Question: Why do some people procrastinate more than others?
"It's largely about inhibitory control strength," Hill responded. "Some brains naturally produce stronger SMR and better prefrontal-limbic communication. Others need to build these circuits through training."
Question: Can you overtrain SMR and become too calm?
Hill noted that proper SMR training creates calm alertness, not sedation. "True SMR strengthens your ability to be still when needed and active when needed. It's flexibility, not suppression."
Biohacking Strategies Beyond Neurofeedback
Hill emphasized that neurofeedback works best combined with behavioral interventions:
Environmental Design: Remove friction from desired behaviors and add friction to avoidance patterns. "Make the right choice the easy choice."
Temporal Chunking: Break large tasks into 15-minute segments that match attention span limitations. "Your brain can commit to 15 minutes of almost anything."

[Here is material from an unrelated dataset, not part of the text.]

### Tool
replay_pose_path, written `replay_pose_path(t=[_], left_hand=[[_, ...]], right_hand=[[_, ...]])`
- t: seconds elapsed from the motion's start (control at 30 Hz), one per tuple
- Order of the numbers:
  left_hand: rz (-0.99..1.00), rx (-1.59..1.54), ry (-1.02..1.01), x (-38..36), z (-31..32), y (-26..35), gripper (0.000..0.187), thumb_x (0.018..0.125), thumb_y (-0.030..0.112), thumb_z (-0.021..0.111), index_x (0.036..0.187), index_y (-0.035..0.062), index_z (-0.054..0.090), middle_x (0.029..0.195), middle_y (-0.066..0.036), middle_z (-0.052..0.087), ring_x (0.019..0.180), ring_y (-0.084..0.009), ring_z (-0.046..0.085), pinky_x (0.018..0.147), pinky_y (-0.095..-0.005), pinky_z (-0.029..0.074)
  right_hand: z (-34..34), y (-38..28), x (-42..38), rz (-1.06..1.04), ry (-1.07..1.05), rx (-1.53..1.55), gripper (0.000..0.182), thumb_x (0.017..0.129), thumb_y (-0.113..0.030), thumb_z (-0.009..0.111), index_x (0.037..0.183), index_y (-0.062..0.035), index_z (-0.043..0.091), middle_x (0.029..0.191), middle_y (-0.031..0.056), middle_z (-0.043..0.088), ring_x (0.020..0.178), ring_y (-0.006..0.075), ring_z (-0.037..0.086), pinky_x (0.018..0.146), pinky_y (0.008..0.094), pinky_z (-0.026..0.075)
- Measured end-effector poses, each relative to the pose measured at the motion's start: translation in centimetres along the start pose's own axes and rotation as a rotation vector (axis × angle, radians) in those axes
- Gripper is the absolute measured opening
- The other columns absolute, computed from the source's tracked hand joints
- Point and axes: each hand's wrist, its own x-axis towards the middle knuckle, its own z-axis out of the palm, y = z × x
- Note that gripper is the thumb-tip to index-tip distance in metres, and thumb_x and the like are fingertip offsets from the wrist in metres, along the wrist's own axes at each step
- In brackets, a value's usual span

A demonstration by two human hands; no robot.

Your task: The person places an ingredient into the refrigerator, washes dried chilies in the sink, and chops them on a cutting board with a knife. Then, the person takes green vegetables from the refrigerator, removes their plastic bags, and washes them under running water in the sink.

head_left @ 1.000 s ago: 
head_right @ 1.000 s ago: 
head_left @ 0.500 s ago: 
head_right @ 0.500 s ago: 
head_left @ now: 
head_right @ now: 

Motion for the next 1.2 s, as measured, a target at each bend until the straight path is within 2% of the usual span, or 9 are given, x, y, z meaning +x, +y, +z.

Physiological Optimization: Address sleep, blood sugar stability, and movement patterns that affect executive function. "A dysregulated nervous system will procrastinate regardless of motivation."
Technical Training Notes
For viewers interested in replicating the setup, Hill used:
- Equipment: Qwiz 4-channel amplifier with silver-silver chloride electrodes
- Placement: CZ (vertex) active site with A1/A2 ear references
- Parameters: 11.5-14.5 Hz reward band, 4-7 Hz and 20-32 Hz inhibit bands
- Software: EEGer with Island game providing visual/auditory feedback
"Electrode placement has about 1 cm tolerance," Hill noted. "Signal quality matters more than perfect positioning. Look for clean, non-fuzzy EEG traces."
Key Takeaways
- SMR training builds the calm-alert state that enables sustained focus without anxiety
- Procrastination involves trainable circuits - anterior cingulate, prefrontal cortex, and default mode networks
- Combine neurofeedback with environmental design for maximum effectiveness
- Start with 15-minute task chunks to work with natural attention spans
- Address physiology first - sleep and blood sugar instability sabotage executive function
The session demonstrated how real-time brain training can complement behavioral strategies for lasting change. Hill plans to expand this content into a full production video covering additional biohacking protocols for executive function optimization.